Warning:
This wiki has been archived and is now read-only.
UA Server HTTP Communication
Contents
Proposed Solutions
There are two different ways of retrieving the media fragments.
- By using custom HTTP range units, defined along the different axis suitable to describe media fragments. This can be translated in one single roundtrip.
- Via the creation of custom resources that will direct the client on how and where to get all the data needed to construct a fragment. This generally means at least 2 roundtrips.
Unfortunately, no approach is vastly superior, so the solution might be to use both, depending on which problem an Web application is trying to solve. Other concerns to deal with are the cachability of the resource.
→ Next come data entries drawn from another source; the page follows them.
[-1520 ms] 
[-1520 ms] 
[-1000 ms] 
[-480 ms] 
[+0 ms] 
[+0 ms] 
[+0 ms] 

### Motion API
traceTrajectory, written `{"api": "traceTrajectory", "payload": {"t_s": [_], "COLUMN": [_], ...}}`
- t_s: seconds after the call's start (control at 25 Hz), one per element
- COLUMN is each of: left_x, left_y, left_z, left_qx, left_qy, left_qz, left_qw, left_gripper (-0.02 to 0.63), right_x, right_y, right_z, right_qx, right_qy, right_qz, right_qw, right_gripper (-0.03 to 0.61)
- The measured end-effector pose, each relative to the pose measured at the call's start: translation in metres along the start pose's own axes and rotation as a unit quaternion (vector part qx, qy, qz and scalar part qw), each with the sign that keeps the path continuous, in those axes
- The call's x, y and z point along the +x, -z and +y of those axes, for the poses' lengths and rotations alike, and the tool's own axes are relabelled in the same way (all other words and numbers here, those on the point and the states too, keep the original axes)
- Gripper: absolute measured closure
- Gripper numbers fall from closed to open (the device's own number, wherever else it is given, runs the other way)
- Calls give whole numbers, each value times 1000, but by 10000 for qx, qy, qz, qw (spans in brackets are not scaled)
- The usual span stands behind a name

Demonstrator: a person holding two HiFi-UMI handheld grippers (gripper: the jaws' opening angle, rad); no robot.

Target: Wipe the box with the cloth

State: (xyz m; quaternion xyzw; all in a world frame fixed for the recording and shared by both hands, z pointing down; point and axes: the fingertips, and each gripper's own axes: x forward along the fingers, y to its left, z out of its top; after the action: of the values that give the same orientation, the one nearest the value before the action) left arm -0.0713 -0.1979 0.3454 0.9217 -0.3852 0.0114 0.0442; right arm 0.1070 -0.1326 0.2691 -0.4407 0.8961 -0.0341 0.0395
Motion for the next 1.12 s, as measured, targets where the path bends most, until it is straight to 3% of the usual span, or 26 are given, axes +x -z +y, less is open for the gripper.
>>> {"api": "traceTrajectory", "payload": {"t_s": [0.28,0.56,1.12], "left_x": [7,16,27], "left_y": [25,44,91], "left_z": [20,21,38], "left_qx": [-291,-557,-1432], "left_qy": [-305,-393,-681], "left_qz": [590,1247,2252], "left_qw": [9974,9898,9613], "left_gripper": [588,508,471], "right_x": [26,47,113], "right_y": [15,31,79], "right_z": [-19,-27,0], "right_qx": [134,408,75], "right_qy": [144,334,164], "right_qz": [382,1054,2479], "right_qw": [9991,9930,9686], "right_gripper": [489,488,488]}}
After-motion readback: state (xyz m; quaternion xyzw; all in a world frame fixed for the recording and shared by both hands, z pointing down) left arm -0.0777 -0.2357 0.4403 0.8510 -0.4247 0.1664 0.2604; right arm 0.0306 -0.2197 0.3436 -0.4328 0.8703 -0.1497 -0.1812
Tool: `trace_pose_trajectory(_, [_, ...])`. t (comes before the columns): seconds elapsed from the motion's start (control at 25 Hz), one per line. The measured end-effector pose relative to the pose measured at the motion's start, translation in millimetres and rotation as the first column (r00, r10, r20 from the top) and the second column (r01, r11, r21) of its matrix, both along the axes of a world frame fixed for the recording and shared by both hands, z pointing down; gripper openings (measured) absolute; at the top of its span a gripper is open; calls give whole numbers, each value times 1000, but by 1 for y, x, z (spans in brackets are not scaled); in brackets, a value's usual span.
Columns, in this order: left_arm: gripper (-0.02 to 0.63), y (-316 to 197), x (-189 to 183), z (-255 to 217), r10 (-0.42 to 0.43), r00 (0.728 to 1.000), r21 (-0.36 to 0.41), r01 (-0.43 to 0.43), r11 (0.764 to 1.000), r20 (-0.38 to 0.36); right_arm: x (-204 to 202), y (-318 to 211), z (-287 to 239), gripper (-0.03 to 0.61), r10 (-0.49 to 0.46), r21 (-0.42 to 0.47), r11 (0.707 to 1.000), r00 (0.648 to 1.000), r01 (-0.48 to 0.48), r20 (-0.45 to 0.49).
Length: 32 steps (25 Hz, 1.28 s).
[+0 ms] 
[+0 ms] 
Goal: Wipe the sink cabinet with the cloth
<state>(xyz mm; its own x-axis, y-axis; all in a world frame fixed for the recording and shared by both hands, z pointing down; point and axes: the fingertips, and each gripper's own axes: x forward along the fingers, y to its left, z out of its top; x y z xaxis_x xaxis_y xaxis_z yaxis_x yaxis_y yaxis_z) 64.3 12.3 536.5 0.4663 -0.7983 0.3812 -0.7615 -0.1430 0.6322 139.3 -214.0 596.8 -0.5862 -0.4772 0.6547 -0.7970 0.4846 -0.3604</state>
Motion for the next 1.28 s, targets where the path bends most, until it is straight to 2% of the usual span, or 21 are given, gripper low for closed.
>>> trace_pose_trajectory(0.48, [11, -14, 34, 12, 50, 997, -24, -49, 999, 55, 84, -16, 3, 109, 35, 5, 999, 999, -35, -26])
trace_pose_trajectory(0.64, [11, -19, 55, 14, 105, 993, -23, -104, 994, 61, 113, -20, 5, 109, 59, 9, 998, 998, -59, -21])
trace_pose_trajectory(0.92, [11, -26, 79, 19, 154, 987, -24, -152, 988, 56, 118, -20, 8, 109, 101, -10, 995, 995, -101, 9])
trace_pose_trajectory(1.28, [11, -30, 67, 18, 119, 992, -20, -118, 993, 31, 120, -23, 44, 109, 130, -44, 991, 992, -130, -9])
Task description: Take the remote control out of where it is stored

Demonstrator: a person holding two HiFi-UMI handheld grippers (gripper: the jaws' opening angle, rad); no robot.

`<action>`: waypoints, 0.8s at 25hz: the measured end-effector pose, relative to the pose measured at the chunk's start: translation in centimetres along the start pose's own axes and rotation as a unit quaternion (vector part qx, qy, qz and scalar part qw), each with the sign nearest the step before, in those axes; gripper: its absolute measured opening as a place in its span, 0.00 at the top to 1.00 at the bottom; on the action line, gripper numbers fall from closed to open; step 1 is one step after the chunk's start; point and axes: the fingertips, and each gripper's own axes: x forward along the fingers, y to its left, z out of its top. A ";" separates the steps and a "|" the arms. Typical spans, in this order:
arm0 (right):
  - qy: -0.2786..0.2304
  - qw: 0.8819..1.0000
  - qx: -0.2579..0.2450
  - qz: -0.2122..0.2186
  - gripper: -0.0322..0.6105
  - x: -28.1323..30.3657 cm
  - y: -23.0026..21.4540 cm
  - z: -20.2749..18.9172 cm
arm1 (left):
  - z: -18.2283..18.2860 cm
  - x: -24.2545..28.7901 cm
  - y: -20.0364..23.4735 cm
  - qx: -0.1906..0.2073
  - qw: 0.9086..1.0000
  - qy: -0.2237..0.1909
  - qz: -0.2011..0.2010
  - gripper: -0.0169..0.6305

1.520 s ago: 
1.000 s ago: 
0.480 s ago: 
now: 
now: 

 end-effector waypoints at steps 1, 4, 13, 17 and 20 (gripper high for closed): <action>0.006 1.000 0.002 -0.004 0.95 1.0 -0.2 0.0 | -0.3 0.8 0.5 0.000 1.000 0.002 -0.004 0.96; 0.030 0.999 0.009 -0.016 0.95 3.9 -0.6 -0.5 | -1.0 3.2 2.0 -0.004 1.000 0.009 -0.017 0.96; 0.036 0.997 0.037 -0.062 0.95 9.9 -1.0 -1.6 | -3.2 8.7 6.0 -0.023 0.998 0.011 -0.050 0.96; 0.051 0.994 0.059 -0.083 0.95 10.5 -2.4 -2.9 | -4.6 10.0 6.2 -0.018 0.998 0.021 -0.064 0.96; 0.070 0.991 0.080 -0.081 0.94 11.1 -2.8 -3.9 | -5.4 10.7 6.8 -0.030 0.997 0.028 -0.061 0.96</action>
- Conrad proposed to use the term optional byte-range redirection instead of handshake. Yves argued that this is not really a byte-range redirection since there is no 3xx code used here. Hence we now refer to byte-range referral.
Proposal described in the FPWD
Single-step partial GET (aka 2-way handshake or 1 roundtrip)
A user requests a media fragment URI, for example using a web browser:
- User → UA (1):
http://www.w3.org/2008/WebVideo/Fragments/media/fragf2f.mp4#t=12,21
UA chops off the fragment and turns it into a HTTP GET request with a time range header:
- UA → Proxy (2) → Origin Server (3):
GET /2008/WebVideo/Fragments/media/fragf2f.mp4 HTTP/1.1 Host: www.w3.org Accept: video/* Range: seconds=12-21
The server has a module for slicing on demand multimedia resources, that is, establishing the relationship between seconds and bytes, extract the bytes corresponding to the requested fragment, and add the new container headers in order to serve a playable resource. The server will then reply with the closest inclusive range in a 206 HTTP response:
- Origin Server → Proxy (4) → UA (5):
HTTP/1.1 206 Partial Content Accept-Ranges: bytes, seconds Content-Length: 3571437 Content-Type: video/mp4 Content-Range: seconds 11.85-21.16/3600
The user agent will then have to skip 0.15s to start playing the multimedia fragment as 12s. Note that the server indicated that the full duration of the resource being served is 3600s.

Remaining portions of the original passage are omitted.